On President’s Day — oh, the irony! — we enjoyed Project a Black Planet: The Art and Culture of Panafrica at the Art Institute. The collection of art, artifacts and memorabilia embraces global solidarity in the fight for emancipation.

One of the walls of the exhibit asked: What can it mean to be Black?

“The objects on view here explore Blackness as a construction, an unstable term, and a sonic and visual marker. They build upon ideas raised by the philosophical and cultural movement….

It all started on Chicago’s South Side

These works reveal that Blackness is fluid and dynamic, shaped by historical circumstances as well as subjective experiences. They show how the construct of race can be transformed from a tool for separation and domination into a vehicle of liberation.”

How fitting to read those words.

You can’t cancel Black History Month in a city like Chicago, even if you tried. The origins began here on the South Side. In 1915, Carter G. Woodson convened a group of thinkers at the Wabash YMCA to create the Association for the Study of Negro Life and History. By February 1926, Negro History Week formed and decades later grew into Black History Month.
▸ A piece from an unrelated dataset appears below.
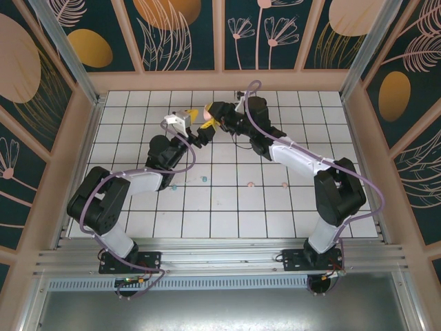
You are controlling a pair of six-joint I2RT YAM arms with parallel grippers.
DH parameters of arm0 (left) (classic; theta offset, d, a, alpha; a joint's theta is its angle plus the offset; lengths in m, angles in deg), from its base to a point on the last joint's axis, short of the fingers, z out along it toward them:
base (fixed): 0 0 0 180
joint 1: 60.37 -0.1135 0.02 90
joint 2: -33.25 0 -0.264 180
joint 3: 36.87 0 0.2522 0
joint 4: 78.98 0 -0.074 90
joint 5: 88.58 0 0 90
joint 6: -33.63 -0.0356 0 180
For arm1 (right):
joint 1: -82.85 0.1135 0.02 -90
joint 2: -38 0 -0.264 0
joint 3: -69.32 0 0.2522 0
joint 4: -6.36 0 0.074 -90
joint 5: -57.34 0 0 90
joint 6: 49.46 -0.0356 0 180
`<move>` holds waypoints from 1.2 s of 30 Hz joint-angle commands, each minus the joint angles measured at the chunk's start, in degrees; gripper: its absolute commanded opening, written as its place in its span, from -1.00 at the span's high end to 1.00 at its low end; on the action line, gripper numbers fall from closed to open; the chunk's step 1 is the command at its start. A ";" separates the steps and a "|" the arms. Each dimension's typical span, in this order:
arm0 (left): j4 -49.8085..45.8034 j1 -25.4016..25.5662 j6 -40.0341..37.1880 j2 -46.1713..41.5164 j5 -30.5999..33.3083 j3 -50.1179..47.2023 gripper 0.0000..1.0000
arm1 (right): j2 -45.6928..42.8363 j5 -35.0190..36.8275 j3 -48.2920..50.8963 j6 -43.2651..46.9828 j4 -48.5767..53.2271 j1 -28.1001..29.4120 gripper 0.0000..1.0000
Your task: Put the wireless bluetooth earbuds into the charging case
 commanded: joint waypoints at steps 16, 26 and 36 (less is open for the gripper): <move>-4.24 0.30 -4.06 1.16 1.15 3.87 0.20 | -3.26 -2.65 1.08 2.30 -2.20 2.41 0.26; -4.16 0.29 -9.50 -2.08 -0.40 0.27 0.42 | -6.27 -2.09 -0.21 4.38 3.31 0.00 -0.34; -12.27 0.31 -27.23 -5.99 -2.52 -0.03 0.43 | -5.54 -5.56 -16.09 17.12 32.69 -5.01 -0.38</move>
My third-grader attends a Chicago public school where Black history is honored in the classroom and hallways (ahem, our parent-designed door placed third for a tribute to George Crum, the man behind the potato chip!) For her assignment, my daughter chose to write a paper on the legendary Margaret Burroughs, founder of the South Side Community Arts Center and DuSable Black History Museum and Education Center. Chicago is Black history through and through.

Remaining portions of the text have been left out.